Contrasting Response of Microeukaryotic and Bacterial Communities to the Interplay of Seasonality and Stochastic Events in Shallow Soda Lakes

Abstract

AbstractSeasonal environmental variation is a leading driver of microbial planktonic community assembly and interactions. Yet, unexpected departures from general seasonal successional trends are often reported. To understand the role of local stochastic events in modifying seasonal succession, we sampled fortnightly throughout three seasons (spring, summer, and autumn) five nearby shallow soda lakes exposed to the same seasonal meteorological changes. We characterised their microeukaryotic and bacterial communities by 18S and 16S rRNA gene sequencing, respectively.
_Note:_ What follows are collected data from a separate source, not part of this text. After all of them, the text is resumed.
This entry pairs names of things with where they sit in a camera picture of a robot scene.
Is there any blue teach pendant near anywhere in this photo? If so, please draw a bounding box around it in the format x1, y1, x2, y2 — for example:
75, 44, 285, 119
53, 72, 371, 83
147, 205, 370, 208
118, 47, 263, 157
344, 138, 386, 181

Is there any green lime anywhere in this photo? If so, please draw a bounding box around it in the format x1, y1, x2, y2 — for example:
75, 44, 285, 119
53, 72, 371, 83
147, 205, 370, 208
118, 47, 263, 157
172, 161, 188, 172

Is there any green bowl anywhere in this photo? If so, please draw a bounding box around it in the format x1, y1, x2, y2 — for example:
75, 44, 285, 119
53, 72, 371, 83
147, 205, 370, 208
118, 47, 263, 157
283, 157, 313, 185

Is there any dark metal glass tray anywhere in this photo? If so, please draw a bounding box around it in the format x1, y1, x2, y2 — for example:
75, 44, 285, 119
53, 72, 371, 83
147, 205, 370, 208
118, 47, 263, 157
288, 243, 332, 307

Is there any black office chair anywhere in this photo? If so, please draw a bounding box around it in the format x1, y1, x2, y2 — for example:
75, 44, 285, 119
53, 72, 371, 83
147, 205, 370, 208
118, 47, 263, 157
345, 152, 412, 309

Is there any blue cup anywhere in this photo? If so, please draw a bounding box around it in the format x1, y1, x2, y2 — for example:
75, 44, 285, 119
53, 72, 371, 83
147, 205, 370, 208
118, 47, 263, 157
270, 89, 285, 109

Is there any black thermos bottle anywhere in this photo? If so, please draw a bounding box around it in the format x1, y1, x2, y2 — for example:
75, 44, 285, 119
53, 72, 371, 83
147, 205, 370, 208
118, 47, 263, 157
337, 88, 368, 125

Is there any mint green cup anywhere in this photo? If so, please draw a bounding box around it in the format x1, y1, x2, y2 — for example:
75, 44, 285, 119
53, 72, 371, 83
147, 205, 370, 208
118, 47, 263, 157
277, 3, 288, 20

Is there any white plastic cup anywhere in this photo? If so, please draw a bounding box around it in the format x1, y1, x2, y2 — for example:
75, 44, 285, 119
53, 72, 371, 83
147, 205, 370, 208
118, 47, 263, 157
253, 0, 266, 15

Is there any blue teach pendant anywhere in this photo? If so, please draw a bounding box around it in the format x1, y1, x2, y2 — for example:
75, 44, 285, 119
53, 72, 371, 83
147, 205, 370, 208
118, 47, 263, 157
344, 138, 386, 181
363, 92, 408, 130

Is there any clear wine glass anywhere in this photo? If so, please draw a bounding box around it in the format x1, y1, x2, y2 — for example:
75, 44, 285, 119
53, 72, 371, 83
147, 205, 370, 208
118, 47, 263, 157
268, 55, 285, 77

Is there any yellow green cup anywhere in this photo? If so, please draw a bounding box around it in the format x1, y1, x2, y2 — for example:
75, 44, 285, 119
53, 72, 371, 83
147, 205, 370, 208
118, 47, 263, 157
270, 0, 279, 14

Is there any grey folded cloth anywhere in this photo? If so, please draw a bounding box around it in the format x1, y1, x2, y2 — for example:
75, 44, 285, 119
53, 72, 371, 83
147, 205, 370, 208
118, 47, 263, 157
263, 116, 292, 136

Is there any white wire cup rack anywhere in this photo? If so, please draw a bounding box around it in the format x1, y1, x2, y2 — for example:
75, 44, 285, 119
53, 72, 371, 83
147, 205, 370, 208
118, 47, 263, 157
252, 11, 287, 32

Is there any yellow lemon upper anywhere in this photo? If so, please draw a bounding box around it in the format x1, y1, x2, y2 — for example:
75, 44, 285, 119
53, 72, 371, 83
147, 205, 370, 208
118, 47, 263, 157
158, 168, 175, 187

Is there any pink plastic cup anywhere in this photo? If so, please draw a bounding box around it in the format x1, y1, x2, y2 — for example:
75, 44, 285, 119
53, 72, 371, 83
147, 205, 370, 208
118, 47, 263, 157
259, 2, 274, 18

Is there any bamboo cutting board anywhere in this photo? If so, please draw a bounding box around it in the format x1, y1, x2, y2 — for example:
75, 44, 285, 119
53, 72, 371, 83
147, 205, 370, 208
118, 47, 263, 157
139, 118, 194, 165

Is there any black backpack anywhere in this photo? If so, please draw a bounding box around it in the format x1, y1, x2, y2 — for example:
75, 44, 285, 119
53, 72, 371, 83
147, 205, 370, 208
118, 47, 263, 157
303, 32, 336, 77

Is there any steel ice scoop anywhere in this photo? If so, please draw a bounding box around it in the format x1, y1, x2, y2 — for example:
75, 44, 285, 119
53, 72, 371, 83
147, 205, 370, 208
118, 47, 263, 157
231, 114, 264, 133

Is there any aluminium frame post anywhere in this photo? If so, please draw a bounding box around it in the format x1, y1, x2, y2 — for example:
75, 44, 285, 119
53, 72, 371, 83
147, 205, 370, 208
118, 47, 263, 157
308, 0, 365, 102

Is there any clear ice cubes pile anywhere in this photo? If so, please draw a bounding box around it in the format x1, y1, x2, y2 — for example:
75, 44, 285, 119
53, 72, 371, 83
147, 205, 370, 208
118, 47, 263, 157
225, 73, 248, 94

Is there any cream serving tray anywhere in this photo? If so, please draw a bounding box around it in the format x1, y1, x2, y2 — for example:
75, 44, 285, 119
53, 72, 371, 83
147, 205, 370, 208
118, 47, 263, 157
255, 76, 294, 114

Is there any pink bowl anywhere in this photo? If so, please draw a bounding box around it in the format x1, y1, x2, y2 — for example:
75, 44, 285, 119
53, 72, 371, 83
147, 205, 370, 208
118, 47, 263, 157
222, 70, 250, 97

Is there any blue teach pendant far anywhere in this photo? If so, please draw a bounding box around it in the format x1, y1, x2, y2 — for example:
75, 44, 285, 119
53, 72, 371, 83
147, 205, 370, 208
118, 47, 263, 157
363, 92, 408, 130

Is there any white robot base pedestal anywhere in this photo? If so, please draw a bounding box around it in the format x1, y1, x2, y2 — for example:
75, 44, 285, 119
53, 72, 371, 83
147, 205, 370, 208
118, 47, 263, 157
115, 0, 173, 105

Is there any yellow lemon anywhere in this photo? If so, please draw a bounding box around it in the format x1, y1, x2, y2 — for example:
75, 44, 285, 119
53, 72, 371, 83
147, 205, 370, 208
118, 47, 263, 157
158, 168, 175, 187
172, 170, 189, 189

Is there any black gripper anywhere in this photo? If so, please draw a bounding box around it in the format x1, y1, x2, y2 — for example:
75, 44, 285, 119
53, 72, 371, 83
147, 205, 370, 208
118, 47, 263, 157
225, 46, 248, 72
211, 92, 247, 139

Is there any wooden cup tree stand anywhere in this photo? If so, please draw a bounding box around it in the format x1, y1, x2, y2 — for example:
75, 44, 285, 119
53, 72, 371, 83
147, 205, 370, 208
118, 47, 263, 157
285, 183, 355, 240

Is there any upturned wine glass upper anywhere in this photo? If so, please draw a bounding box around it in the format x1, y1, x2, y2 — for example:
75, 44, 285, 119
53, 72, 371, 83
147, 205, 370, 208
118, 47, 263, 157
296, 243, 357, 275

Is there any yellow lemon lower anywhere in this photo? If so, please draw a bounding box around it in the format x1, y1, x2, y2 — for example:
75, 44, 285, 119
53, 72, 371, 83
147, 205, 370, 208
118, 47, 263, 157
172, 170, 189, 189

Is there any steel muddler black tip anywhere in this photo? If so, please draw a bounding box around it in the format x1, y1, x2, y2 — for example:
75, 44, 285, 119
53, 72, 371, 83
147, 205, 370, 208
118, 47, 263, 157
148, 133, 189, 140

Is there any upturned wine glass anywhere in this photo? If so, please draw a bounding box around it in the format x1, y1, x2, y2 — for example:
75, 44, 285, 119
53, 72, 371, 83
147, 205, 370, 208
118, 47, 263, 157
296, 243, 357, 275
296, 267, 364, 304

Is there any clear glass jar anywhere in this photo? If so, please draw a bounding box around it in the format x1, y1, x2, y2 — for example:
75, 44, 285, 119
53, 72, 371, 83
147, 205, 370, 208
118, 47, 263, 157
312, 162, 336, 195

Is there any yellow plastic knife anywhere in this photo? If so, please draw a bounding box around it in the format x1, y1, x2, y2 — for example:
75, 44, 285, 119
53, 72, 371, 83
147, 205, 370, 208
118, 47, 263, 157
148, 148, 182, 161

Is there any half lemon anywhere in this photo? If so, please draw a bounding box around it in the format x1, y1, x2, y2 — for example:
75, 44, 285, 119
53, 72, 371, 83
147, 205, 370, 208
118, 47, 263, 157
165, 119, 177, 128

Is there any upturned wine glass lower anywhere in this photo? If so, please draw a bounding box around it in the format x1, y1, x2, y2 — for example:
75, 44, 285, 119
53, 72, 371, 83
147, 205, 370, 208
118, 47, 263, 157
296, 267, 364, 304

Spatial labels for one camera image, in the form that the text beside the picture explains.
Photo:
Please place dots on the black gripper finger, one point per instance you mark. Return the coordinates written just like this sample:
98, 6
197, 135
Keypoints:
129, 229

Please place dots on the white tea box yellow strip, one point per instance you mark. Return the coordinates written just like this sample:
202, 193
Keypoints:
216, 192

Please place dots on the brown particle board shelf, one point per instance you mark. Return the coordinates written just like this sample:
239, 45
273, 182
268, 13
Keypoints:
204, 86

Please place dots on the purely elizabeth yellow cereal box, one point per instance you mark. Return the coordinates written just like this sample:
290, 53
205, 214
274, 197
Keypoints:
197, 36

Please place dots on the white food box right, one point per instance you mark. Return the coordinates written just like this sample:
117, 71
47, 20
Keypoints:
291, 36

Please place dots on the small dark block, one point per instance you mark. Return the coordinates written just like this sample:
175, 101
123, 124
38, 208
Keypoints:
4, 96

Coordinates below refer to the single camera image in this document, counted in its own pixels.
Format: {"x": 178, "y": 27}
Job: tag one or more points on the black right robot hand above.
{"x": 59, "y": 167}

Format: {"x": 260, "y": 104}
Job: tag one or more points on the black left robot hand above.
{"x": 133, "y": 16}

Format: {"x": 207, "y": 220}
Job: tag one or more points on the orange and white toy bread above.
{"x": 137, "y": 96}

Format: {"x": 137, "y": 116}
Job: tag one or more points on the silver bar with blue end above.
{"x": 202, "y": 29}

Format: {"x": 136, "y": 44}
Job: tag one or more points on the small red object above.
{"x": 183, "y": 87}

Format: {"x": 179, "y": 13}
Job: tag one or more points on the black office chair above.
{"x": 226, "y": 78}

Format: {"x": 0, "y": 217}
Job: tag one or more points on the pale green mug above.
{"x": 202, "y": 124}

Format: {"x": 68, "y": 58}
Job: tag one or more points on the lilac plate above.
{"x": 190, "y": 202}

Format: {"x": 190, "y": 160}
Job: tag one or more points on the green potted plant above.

Biological interactions were inferred by the analyses of synchronous and time-shifted interaction networks, and the keystone taxa were topologically identified. The pans showed similar succession patterns during the study period with spring being characterised by high relevance of trophic interactions and certain level of community stability followed by a more dynamic and variable summer-autumn period both in respect of community composition and microbial interactions. Adaptation to general seasonal changes happened through the abundant shared core microbiome of the pans. However, stochastic events such as desiccation and cyanobacterial blooms disrupted common network attributes and introduced shifts from the prevalent seasonal trajectory. These were more pronounced for microeukaryotes than for bacteria which was reflected in increased turnover and contribution of non-core microeukaryotes. Our results demonstrated that despite being extreme and highly variable habitats, shallow soda lakes exhibit certain similarities in the seasonality of their planktonic communities, yet random stochastic events such as droughts can instigate substantial deviations from prevalent trends for the microeukaryotic but not bacterial communities.